In terms of model development paradigms, Zhuji Dynamics emphasizes rapid deployment and modular reuse. From reinforcement learning controlling the cerebellum to the VGM perception and decision-making brain, and the hardware-driven base, these components work in tandem to form a comprehensive embodied Agent chain.
Its bipedal robot TRON 1 has seen initial applications in scenarios such as inspection, delivery, and security, and supports modular expansion, providing interfaces for pluggable extensions for developers.
◎ Qianxun Intelligence's VLA model highlights multi-modal fusion and natural interaction, forming a feedback loop through "teleoperation + data acquisition + fast iteration";
◎ The Moz1 robot supports multi-scenario task deployment with full-body force control and multi-dimensional perception;
◎ Zhuji Dynamics' LimX VGM eschews real machine samples, training embodied cognitive models through video data;
◎ Modular and platform strategies are employed to enhance the migration efficiency of robot models across tasks and platforms.
Summary
From Zhongqing to Qianxun and Zhuji, humanoid robots are transitioning from "having form" to "having intelligence." The core competition is no longer limited to technical leadership in a single indicator but rather whether the overall system can operate in closed-loop synergy. The hardware foundation provides anthropomorphic physical support, Sim2Real opens the pathway for strategy migration, and the large model fosters decision-making and cognitive abilities. All three elements are indispensable.

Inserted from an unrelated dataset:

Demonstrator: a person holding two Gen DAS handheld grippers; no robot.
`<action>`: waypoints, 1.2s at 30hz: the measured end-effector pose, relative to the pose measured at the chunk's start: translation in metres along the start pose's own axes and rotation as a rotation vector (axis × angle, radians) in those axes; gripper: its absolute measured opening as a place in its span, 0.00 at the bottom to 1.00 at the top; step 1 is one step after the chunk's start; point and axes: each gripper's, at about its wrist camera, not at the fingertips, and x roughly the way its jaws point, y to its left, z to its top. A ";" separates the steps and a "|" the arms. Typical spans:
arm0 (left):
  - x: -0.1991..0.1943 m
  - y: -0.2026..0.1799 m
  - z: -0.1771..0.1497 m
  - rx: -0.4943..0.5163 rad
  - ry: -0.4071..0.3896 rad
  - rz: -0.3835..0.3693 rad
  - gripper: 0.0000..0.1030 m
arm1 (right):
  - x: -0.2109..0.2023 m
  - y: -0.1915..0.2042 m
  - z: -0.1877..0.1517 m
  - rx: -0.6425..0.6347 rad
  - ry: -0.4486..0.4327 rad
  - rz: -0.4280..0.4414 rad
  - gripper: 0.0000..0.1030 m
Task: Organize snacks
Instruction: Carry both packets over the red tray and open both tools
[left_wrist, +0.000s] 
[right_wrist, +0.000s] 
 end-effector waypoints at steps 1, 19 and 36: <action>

At the industry level, investments from companies like JD.com and Contemporary Amperex Technology Co. Limited (CATL) not only provide capital but also act as accelerators for future application scenarios and the integration of upstream and downstream resources. Taking JD.com as an example, its retail, warehousing, and service scenarios naturally offer a testing ground for humanoid robots, and these application scenarios will, in turn, feed back into model optimization, fostering a virtuous cycle of data-application-product.